Drei Häftlinge nach Protesten wegen Suizid verlegt

Nach Tod des 15-jährigen Nelson bleiben Beamte trotz Vorwürfen im Dienst

Zäune und Stacheldraht säumen den Zu- und Ausgang der Justizvollzugsanstalt in Ottweiler.
Zäune und Stacheldraht säumen den Zu- und Ausgang der Justizvollzugsanstalt in Ottweiler.

Nach dem Suizid des 15-jährigen Nelson und darauffolgenden Protesten in der saarländischen Justizvollzugsanstalt Ottweiler sind mittlerweile drei Inhaftierte als Rädelsführer in Gefängnisse der Nachbarbundesländer Rheinland-Pfalz und Baden-Württemberg verlegt worden. Das teilte Wiebke Zimdars, Richterin am Oberlandesgericht, mit. Bei dem Protest am 2. August hatten sich 17 Gefangene nach einer »Freistunde« geweigert, in ihre Hafträume zurückzukehren. Auch anderen drohen Konsequenzen: »Die Mitwirkungsanteile der betroffenen Personen werden ausgewertet und ermittelt«, so Zimdars zu »nd«.

Die Gefangenen warfen Justizbeamt*innen vor, den Schwarzen Jugendlichen vor seinem Tod verletzt zu haben.
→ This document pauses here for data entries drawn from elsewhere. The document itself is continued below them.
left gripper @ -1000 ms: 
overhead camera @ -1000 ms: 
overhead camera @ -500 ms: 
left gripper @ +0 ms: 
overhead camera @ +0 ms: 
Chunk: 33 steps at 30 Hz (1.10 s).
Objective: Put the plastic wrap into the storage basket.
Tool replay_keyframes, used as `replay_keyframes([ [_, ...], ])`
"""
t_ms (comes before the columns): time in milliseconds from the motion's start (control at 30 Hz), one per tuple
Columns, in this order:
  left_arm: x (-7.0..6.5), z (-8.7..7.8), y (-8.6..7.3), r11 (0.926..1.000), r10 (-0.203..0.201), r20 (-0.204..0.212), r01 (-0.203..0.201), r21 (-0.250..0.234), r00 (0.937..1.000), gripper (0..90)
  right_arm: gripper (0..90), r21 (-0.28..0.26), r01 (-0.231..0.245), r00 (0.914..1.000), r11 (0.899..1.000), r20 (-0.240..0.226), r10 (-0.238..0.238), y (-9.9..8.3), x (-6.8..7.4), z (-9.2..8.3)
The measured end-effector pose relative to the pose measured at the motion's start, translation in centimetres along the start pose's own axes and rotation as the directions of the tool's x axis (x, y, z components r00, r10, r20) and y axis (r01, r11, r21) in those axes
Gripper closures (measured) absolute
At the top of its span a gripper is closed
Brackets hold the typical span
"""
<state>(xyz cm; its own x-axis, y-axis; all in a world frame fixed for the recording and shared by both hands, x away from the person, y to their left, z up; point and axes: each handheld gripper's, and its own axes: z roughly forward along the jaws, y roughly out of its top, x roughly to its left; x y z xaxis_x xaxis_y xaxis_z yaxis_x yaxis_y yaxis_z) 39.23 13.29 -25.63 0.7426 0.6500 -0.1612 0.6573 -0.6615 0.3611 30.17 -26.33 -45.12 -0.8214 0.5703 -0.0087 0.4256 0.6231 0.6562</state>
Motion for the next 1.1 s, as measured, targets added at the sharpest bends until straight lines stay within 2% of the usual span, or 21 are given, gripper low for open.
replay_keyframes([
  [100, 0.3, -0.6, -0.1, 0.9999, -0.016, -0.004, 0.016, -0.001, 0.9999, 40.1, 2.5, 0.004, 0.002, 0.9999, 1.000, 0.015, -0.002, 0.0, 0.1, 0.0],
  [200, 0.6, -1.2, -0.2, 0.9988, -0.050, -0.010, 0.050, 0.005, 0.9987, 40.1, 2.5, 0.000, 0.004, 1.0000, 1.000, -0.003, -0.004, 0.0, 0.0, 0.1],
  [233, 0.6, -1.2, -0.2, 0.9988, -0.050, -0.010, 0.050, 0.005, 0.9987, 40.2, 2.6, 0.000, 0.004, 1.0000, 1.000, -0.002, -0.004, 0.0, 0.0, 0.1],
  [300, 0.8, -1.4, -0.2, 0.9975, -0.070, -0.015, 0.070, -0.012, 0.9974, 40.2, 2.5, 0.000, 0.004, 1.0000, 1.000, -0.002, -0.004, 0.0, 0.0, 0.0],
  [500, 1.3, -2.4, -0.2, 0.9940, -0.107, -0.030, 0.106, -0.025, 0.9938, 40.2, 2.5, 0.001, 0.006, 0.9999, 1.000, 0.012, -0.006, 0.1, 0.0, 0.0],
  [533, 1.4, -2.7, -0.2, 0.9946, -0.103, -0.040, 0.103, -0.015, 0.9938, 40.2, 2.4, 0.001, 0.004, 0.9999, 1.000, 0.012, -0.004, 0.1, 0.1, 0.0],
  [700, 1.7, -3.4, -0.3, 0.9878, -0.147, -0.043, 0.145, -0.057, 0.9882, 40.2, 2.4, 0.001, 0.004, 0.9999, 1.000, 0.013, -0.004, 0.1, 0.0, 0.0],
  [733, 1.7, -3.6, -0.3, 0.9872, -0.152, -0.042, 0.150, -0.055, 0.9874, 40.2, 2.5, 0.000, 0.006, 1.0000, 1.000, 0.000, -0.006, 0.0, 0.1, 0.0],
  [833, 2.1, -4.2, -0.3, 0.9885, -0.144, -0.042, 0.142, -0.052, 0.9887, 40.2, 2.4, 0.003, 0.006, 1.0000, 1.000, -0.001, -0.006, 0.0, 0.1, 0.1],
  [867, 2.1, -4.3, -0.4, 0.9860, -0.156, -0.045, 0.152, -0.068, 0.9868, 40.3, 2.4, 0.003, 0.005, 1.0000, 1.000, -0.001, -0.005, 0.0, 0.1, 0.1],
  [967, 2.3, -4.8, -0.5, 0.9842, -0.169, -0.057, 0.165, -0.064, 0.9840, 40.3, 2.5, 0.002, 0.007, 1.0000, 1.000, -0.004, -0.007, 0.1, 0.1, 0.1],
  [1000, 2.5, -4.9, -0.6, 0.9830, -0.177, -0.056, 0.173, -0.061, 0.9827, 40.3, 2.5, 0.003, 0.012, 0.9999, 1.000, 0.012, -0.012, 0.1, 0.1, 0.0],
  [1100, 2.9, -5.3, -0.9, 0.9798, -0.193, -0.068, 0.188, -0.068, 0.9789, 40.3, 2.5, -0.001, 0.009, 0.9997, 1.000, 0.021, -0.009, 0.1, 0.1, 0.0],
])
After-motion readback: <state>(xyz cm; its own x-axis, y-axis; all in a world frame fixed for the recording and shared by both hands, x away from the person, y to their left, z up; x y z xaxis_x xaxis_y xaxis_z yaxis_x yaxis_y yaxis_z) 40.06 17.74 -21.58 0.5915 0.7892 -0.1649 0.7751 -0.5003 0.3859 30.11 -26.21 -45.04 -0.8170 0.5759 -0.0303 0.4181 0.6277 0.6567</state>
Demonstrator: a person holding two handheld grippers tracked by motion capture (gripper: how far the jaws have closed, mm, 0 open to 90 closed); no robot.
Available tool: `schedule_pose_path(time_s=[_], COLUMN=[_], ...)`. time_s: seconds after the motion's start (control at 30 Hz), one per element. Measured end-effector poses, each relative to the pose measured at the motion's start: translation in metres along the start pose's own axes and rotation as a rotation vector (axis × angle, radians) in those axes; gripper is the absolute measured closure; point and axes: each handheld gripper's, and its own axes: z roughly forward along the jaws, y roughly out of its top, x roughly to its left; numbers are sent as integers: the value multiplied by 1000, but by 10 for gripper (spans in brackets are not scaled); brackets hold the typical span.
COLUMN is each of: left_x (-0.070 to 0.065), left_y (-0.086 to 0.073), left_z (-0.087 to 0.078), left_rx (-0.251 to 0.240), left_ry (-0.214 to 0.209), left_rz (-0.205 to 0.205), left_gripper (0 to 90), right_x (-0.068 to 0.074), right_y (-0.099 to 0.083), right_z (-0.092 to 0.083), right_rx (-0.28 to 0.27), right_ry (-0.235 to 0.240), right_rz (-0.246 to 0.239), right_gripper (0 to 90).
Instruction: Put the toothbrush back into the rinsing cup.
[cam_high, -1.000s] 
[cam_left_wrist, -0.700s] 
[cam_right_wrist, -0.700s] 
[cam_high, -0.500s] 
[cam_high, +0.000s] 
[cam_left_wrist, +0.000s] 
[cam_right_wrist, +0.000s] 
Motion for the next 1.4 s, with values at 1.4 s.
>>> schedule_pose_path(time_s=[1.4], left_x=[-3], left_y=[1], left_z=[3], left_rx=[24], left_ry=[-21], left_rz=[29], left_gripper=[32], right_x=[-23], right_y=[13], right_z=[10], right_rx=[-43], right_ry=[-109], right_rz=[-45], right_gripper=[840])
Die Staatsanwaltschaft Saarbrücken überprüft hierzu in Vorermittlungen gegen zwei Justizbeamte, ob ein Anfangsverdacht »hinsichtlich etwaigen Körperverletzungen zu Lasten des verstorbenen Inhaftierten« vorliegt. Im Fokus steht ein Bediensteter, der unmittelbar vor Nelsons Suizid in dessen Zelle gewesen sein und ihn geschlagen haben soll. Zusätzlich zu den Anzeigen mehrerer Mithäftlinge liegt der Staatsanwaltschaft auch eine Strafanzeige von Nelsons Vater vor.

Disziplinarmaßnahmen gegen die Bediensteten wurden von der Anstaltsleitung aber nicht angeordnet, erklärte die Richterin Zimdars. Die Obduktion von Nelson hat laut der Staatsanwaltschaft keine Hinweise auf Fremdeinwirkung und keine äußeren Verletzungszeichen ergeben. Dennoch kursieren in sozialen Medien Vorwürfe rassistischer Gewalt. Aus diesem Grund ermittelt die Staatsanwaltschaft jetzt auch wegen Bedrohung der beschuldigten Beamten, berichtet der Saarländische Rundfunk. Dabei gehe es um den Verdacht der Beleidigung, Störung des öffentlichen Friedens sowie die Aufforderung und Androhung von Straftaten gegen JVA-Beschäftigte.

Der Jugendliche Nelson war aufgrund eines Sicherungshaftbefehls in der JVA, der beispielsweise ausgestellt wird, wenn eine Bewährung rückgängig gemacht wird. Unbekannt ist aber, weshalb er unter besonders restriktiven Haftbedingungen festgehalten wurde – fünf Wochen lang gesondert und »sicher verwahrt« mit zusätzlicher Videoüberwachung. Die Staatsanwaltschaft hält aus Gründen des Persönlichkeitsschutzes und laufender Ermittlungen weitere Informationen zurück

Der Vorfall war auch Thema einer nicht öffentlichen Sondersitzung im Justizausschuss des saarländischen Landtags. Nach Angaben des CDU-Abgeordneten Christopher Salm war der Jugendliche zunächst gesondert und »sicher verwahrt« untergebracht – auch mit Videoüberwachung. Er sei von Psychologen, Arzt und Sozialdienst engmaschig betreut worden. An dem Tag, an dem seine Verlegung in einen normalen Haftraum beschlossen wurde, habe er sich dort das Leben genommen.

Vergangene Woche reagierte auch die Initiative Schwarzer Menschen in Deutschland (ISD) mit einer Stellungnahme auf Nelsons Suizid. »Sein Tod ist kein tragischer Einzelfall, sondern Teil eines tödlichen Systems, das von strukturellem Rassismus und institutioneller Verantwortungslosigkeit geprägt ist«, erklärte die Organisation. Die ISD verwies auf ihre mit der Berliner Kampagne gegen Polizeigewalt (KOP) geführte Kampagne »Death in Custody«, die zwischen 1990 und 2022 mindestens 203 Todesfälle rassifizierter Menschen in polizeilichem oder justiziellem Gewahrsam dokumentierte.

Die ISD fordert eine unabhängige, öffentliche und umfassende Untersuchung von Nelsons Tod sowie die sofortige Einführung einer bundesweiten Melde- und Dokumentationspflicht für alle Todesfälle in Gewahrsam. »Von Rassismus betroffene Menschen sind einem besonders hohen Risiko ausgesetzt, in staatlichem Gewahrsam zu sterben«, heißt es in der Stellungnahme.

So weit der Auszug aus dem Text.